1. Lesung vom 2. Fastensonntag, Lesejahr A:
Gen 12,1-4a
Lesung aus dem Buch Genesis:
In jenen Tagen
sprach der Herr zu Abram:
Zieh weg aus deinem Land,
von deiner Verwandtschaft und aus deinem Vaterhaus
in das Land, das ich dir zeigen werde.
Ich werde dich zu einem großen Volk machen,
dich segnen und deinen Namen groß machen.
Ein Segen sollst du sein.
Ich will segnen, die dich segnen;
wer dich verwünscht, den will ich verfluchen.
Durch dich sollen alle Geschlechter der Erde Segen erlangen.
Da zog Abram weg,
wie der Herr ihm gesagt hatte.
Die alttestamentliche Lesung stammt aus dem Buch Genesis, dem ersten Buch der Bibel. Nach der so genannten Urgeschichte bildet der Text von der Berufung Abrahams aus Ur in Chaldäa dort in mehrfacher Hinsicht einen Anfang: Es ist der Anfang des so genannten Abraham-Zyklus, es ist damit auch der Anfang der Erzählungen von den Patriarchen und der Anfang der Geschichte Gottes mit seinem Volk Israel überhaupt.

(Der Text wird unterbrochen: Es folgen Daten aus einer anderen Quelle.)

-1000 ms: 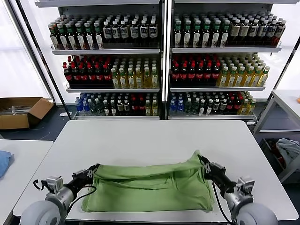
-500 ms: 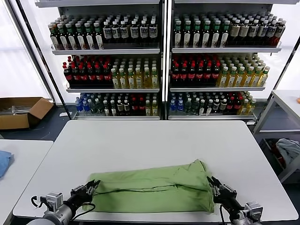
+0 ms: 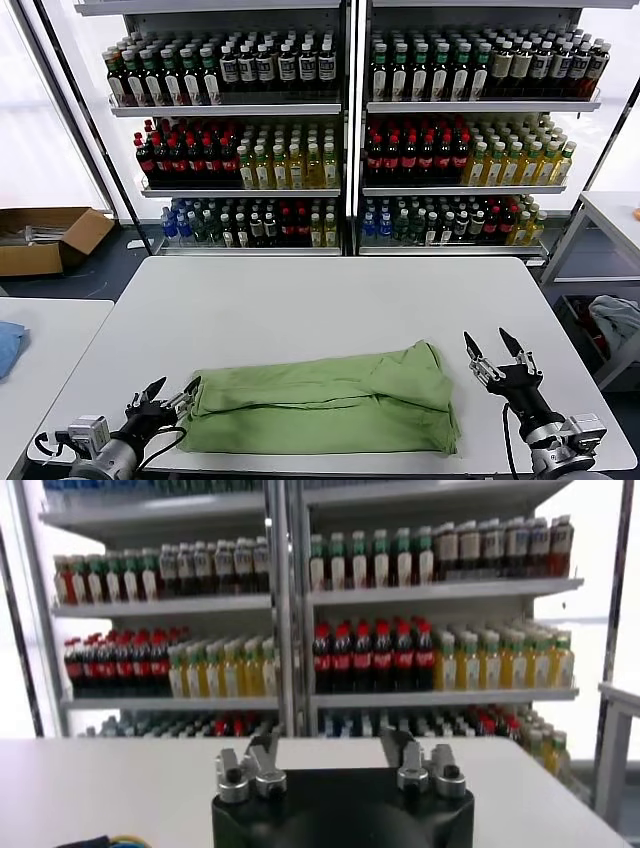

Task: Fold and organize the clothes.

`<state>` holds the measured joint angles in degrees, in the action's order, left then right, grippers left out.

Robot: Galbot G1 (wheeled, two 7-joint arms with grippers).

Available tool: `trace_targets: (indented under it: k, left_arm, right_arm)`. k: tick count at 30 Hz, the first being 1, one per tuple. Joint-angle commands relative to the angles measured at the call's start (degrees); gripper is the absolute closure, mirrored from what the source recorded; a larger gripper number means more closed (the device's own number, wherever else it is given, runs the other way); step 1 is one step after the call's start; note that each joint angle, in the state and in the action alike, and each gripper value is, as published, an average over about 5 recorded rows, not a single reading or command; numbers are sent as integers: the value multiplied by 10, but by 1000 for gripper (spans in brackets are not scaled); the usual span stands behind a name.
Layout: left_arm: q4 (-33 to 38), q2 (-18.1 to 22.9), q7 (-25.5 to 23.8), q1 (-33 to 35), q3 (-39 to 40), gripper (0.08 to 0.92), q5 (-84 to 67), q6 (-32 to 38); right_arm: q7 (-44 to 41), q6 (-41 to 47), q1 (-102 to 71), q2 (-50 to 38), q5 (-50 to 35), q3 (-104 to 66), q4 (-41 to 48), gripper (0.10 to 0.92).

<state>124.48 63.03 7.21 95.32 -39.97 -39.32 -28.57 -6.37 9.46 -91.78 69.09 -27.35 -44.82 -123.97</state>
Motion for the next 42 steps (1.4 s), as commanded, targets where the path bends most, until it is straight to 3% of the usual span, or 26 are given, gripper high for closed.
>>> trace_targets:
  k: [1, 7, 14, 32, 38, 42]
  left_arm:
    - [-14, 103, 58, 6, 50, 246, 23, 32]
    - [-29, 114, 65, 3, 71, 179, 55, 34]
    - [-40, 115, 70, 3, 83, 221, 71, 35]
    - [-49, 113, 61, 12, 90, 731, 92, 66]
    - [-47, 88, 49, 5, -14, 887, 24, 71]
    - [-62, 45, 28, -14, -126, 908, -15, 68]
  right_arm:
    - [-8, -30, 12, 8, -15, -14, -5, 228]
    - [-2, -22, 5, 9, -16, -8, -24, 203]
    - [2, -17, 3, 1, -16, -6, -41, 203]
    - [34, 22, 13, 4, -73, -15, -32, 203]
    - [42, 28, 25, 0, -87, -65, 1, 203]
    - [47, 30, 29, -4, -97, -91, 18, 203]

Die Perikope stellt den Beginnn der Abrahamserzählung (Gen 12-25) dar. Gen 11,27-32 war der Übergang von der Urgeschichte zu den Vätererzählungen. Die größere Einheit ist 12,1-9 (Verheißung an Abraham und Wanderung). Die Verse 1 bis 3 bilden die theologische Einleitung dazu mit der Betonung auf der Verheißung. Den Rahmen bilden der Befehl Gottes zum Aufbruch (Vers 1) und die Ausführung durch Abraham (Vers 4a). Die Weisung zum Aufbruch soll Abraham (einen Nomaden, der das Wandern gewohnt war!) aus einer Notsituation retten bzw. vor Not bewahren. Die 3 Kreise, aus denen er aufbricht (Land - Verwandtschaft - Vaterhaus) zeigen den völligen Neuanfang. Im Zentrum der Verheißung steht der Segen (Verse 2-3) mit der Steigerung: Abraham (2), alle, die mit Abraham in Berührung kommen (3a) und schließlich die ganze Menschheit (3b). Die Grundverheißung "Ich will dich segnen" meint nicht eine einzelne Aktion, sondern einen steten Prozeß; "barak" = "segnen" meint: Kraft der Fruchtbarkeit, des Wachsens, des Gelingens - als ständige Haltung Gottes zu Abraham. Weil Abraham gesegnet wird, kann er auch zum Segen für andere werden - ja noch weiter: das Verhalten der Menschen gegenüber A.bewirkt für sie Fluch oder Segen.
Der Text der Lesung leitet die Patriarchengeschichte des Buches Genesis ein. Man hat in diesem Erzählkomplex (Gen 12-50) die Überlieferungen und Sagen einzelner Halbnomadenverbände über jene Personen zusammengestellt, die als Stammväter betrachtet wurden und historisch wohl in der Zeit zwischen 1500 und 1200 v. Chr. zu situieren sind. Abraham (hier in der Form Abram) war der Stammvater eines dieser Verbände. Er wird in der Patriarchengeschichte aber nicht nur als der Urvater eines Stammes gesehen, sondern als der Ahnherr des ganzen Volkes Israel schlechthin. Sein Name bedeutet soviel wie "Mein Vater ist erhaben". In den der Lesung vorangehenden Kapiteln des Buches Genesis ist der "Fluch" ein zentrales Motiv. Unser Text erzählt nun vom fulminanten Beginn der Segensgeschichte Gottes. Abraham selbst erfährt Segen, aber er soll auch zum Exponenten dieses Segens werden. Durch ihn (und damit durch ganz Israel) sollen sowohl die nähere Mitwelt als auch die fremden Völker das Heilswirken Gottes erfahren. Die Segensgeschichte kann beginnen, da Abraham den Aufbruch aus dem Gewohnten in unbekanntes Neuland wagt, sein Leben radikal ändert und es an den Ruf Gottes bindet. Die Erzählung wird zur permanenten Herausforderung für Israel: Entsprechen wir noch dem verkündeten Willen Gottes? Handeln wir so, daß wir den anderen Völkern ein Segen sind?